What to work on: Lines from the one containing "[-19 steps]" to the end of the data below are to be restated exactly, with both ends included and nothing else.

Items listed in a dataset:
────────

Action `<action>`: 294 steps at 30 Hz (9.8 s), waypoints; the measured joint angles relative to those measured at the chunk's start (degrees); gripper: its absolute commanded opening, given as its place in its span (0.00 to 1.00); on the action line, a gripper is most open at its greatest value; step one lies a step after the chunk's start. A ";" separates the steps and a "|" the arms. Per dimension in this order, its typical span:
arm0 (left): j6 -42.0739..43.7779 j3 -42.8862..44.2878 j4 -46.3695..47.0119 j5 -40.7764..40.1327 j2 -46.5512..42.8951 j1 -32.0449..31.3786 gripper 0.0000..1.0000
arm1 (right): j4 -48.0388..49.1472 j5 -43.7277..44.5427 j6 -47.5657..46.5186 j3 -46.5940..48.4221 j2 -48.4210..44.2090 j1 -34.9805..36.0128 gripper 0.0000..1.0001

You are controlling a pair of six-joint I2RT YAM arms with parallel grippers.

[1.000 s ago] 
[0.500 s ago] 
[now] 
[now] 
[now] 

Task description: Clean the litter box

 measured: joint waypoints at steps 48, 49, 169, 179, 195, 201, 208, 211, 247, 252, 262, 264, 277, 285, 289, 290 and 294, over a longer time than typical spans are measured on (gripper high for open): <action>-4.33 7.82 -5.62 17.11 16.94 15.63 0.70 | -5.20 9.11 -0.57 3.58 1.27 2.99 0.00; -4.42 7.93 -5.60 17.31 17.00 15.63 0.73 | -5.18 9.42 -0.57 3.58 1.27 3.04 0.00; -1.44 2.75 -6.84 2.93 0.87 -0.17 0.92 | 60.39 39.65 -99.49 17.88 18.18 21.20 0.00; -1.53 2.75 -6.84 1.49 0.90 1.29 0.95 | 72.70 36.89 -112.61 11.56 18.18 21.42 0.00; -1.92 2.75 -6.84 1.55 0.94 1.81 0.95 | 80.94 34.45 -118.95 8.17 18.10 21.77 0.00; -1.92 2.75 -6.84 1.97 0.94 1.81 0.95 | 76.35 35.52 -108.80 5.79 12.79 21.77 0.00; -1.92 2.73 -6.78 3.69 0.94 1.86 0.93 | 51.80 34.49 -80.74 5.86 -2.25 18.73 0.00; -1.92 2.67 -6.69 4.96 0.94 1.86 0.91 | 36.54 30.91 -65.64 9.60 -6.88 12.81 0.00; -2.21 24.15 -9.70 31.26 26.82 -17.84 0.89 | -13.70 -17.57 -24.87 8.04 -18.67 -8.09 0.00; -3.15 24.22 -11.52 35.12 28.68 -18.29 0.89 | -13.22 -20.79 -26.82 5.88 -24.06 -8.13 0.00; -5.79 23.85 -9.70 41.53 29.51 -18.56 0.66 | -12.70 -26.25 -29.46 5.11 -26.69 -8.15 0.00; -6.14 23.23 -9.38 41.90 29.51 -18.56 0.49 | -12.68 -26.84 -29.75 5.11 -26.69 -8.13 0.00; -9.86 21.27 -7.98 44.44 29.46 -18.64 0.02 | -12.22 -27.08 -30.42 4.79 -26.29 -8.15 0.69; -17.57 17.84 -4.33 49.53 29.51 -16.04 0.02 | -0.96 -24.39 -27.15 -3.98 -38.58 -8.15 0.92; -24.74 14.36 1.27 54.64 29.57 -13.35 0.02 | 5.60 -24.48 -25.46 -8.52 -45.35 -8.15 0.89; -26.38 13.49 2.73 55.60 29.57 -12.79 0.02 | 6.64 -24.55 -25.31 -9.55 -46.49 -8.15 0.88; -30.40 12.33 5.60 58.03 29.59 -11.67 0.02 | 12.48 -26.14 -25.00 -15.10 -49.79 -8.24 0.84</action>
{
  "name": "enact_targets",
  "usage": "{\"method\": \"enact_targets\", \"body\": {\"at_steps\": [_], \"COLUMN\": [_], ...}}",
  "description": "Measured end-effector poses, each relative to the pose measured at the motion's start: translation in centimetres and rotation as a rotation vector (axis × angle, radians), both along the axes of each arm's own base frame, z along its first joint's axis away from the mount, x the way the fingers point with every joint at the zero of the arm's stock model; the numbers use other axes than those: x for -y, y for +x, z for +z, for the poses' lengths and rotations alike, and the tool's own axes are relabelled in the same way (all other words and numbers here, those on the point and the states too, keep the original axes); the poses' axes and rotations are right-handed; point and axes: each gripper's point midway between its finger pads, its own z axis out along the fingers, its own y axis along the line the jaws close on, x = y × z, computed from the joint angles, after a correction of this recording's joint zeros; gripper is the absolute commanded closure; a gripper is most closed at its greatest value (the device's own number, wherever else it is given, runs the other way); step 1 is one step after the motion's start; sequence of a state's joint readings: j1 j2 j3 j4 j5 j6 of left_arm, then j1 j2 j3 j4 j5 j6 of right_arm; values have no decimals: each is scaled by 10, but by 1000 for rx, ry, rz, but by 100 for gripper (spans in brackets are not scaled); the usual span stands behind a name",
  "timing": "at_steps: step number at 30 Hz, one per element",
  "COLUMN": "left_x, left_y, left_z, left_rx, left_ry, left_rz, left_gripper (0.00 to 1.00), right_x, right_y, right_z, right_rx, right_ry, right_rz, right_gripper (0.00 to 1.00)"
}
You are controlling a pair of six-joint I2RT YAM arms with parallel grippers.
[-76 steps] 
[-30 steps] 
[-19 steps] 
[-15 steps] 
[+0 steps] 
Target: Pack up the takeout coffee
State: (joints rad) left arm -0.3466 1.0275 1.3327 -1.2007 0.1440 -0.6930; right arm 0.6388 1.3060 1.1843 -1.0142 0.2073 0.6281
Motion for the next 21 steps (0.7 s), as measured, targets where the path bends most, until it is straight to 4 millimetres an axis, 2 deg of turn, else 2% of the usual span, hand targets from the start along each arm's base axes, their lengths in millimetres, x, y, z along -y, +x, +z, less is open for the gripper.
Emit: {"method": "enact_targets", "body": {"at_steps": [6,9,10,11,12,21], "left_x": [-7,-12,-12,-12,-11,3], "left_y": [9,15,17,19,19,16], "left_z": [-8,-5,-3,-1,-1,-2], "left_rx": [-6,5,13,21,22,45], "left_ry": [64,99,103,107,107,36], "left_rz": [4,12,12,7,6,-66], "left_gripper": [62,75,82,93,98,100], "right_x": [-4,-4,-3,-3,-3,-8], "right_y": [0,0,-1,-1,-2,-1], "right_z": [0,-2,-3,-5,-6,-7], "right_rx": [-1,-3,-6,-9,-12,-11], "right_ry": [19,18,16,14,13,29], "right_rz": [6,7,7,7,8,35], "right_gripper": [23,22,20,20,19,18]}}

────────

Result for this exercise:
[-19 steps] 
[-15 steps] 
[+0 steps] 
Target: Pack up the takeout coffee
State: (joints rad) left arm -0.3466 1.0275 1.3327 -1.2007 0.1440 -0.6930; right arm 0.6388 1.3060 1.1843 -1.0142 0.2073 0.6281
Motion for the next 21 steps (0.7 s), as measured, targets where the path bends most, until it is straight to 4 millimetres an axis, 2 deg of turn, else 2% of the usual span, hand targets from the start along each arm's base axes, their lengths in millimetres, x, y, z along -y, +x, +z, less is open for the gripper.
Emit: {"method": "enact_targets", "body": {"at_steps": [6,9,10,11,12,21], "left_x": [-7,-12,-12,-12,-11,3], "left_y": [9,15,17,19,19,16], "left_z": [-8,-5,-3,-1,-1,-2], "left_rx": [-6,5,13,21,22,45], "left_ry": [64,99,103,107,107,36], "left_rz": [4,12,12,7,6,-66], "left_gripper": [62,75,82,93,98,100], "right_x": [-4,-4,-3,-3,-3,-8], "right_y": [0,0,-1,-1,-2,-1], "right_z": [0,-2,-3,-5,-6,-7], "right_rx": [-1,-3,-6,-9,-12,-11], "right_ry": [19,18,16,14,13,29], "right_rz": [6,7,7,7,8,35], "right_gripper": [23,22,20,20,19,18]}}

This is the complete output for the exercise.